Кто-то давит мне на грудь, и боль становится просто невыносимой.
– Оставь, оставь его – слышу я уже очень далеко голос Татьяны... как её там.
И перед тем, как темнота полностью поглощает меня, сквозь невыносимую боль, я успеваю подумать о Кате.
Она уже, наверно, на полпути к машине. И хорошо. Потому что, даже если она услышит звук выстрела, Стас её назад не отпустит.
Ангел-Хранитель.
Я чувствую, что в комнате горит свет. Вижу, даже сквозь опущенные веки, и мне он кажется таким неестественно ярким. Убивающим. Хочется накрыться с головой. Но только руки не слушаются.
Боль в груди по-прежнему не проходит. Просто она стала не такой интенсивной. Не бьет наотмашь, а медленно раскручивается спиралью, каждый раз задевая в одном и том же месте.
– Давайте, приходите в себя – раздается рядом чей-то незнакомый женский голос – Дмитрий, вы меня слышите? Попытайтесь открыть глаза.
Она что, издевается? Для меня поднять веки, это все равно, что сделать сейчас какое-нибудь балетное па... Невозможно.
– Дмитрий, вы слышите? – теперь голос раздается совсем близко. – Вы можете что-нибудь сказать?
Что за вопросы? Мне что, голову пробили? Или язык отрезали?
Я пытаюсь усмехнуться, но вместо этого издаю стон. Больно, бл...
– Дмитрий... – снова зовет меня женщина.
– А – прозвучало мое непонятное "Да".
– Молодец – я чувствую, как в вену впивается тонкая игла. И затем снова уплываю в темноту.
Я несколько раз прихожу в себя и, спустя какое-то время, отключаюсь вновь. И каждый раз слышу разные голоса. Женские, мужские. Они просят меня выполнять элементарные вещи, и мне это не всегда легко дается. Но, с каждым разом, получается все лучше и лучше.

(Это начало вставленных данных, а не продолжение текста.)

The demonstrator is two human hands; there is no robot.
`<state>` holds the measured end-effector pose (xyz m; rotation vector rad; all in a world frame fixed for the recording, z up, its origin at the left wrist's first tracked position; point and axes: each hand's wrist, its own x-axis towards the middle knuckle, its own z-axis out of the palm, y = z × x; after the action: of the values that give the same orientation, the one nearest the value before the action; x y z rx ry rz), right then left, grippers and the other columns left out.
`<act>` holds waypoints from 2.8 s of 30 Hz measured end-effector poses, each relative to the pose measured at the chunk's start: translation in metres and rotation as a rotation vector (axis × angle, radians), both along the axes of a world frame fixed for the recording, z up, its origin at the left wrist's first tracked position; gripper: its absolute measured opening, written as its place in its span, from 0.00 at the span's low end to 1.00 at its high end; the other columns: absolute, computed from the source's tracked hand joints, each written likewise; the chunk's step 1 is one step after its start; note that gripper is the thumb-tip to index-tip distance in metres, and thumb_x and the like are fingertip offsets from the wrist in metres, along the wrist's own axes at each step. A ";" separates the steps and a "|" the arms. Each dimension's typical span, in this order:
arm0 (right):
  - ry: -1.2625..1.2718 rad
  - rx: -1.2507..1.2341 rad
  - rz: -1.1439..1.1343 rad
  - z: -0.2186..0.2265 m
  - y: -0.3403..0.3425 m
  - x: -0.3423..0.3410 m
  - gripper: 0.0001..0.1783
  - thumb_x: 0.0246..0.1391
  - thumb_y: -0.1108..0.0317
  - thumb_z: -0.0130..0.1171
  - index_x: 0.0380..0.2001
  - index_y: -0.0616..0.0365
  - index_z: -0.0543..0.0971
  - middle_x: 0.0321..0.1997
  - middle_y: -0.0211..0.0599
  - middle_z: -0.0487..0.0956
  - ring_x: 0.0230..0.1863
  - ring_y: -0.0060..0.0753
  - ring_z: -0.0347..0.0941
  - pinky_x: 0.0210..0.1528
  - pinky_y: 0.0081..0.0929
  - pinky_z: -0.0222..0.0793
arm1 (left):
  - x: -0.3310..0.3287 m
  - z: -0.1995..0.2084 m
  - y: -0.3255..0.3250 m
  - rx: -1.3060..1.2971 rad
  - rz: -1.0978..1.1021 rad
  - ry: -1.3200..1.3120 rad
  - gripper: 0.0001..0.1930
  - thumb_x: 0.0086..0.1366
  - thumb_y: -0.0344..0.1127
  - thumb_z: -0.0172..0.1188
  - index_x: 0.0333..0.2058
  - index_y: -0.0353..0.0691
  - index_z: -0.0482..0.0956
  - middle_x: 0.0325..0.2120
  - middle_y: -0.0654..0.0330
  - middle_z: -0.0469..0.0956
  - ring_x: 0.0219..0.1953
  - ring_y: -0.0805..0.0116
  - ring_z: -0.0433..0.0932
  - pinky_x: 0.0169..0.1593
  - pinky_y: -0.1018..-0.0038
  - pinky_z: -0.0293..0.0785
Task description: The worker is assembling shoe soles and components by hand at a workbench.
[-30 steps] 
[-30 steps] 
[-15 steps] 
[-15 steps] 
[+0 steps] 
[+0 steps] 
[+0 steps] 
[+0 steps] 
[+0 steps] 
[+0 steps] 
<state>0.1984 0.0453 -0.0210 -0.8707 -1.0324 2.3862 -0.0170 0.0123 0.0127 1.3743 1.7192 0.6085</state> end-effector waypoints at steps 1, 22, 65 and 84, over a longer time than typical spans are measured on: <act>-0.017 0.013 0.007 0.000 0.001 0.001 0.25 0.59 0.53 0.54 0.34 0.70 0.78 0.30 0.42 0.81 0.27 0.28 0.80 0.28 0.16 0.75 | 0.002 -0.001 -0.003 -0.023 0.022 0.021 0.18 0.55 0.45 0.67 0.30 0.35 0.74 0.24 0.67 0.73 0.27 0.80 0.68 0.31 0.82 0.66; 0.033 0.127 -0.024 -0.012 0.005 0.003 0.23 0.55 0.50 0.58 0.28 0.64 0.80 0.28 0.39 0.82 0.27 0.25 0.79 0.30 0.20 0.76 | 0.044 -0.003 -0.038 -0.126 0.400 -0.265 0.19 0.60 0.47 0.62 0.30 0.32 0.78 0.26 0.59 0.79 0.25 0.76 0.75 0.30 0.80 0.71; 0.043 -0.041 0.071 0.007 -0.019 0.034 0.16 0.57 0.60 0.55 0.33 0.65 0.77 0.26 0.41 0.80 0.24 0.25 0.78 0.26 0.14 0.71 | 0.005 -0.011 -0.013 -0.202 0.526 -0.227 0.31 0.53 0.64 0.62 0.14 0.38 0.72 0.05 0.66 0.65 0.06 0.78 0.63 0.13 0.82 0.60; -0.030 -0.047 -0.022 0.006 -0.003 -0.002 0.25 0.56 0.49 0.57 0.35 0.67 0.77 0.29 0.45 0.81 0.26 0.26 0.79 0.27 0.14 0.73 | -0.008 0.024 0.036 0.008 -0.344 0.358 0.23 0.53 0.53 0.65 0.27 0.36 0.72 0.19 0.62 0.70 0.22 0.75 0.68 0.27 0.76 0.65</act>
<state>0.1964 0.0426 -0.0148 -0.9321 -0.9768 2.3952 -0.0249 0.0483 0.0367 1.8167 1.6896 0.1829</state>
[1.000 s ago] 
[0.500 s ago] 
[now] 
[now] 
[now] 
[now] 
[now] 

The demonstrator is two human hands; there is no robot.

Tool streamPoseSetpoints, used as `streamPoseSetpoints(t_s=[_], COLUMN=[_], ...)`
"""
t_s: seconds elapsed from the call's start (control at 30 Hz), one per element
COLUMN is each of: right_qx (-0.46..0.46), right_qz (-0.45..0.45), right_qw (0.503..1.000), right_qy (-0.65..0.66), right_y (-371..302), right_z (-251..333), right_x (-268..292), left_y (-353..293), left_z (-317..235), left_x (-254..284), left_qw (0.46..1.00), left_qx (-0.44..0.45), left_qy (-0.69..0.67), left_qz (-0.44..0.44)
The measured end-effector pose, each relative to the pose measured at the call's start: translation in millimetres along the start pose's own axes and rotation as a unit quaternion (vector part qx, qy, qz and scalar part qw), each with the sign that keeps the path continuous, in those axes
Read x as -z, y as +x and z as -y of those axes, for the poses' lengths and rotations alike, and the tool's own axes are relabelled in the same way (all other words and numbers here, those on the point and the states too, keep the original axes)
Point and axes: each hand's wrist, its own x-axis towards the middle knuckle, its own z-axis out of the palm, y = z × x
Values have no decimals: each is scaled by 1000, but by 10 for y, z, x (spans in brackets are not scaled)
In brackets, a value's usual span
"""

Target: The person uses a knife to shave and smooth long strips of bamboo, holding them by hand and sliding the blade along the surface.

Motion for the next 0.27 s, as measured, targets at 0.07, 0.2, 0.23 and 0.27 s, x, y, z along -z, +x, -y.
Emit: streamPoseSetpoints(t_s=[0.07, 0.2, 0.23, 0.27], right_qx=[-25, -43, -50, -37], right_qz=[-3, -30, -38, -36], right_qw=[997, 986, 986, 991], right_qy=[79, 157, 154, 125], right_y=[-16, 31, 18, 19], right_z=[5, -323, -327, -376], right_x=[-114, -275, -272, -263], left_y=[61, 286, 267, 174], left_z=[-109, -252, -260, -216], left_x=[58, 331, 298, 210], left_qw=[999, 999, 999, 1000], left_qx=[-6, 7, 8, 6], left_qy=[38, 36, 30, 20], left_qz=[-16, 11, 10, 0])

И в один прекрасный момент я просто перестаю отключаться. Да, могу уснуть, когда устану. Или даже от того, что просто в больнице нечего делать. Но меня больше не поглощает тьма. Не окутывает своими щупальцами, пытаясь забрать навсегда.
За все время, что я здесь лежу, меня никто не посещает. Как говорит мой врач, друзей, которые осаждают двери реанимации, ко мне просто не впускают. А родственники... родственники сами не приходят.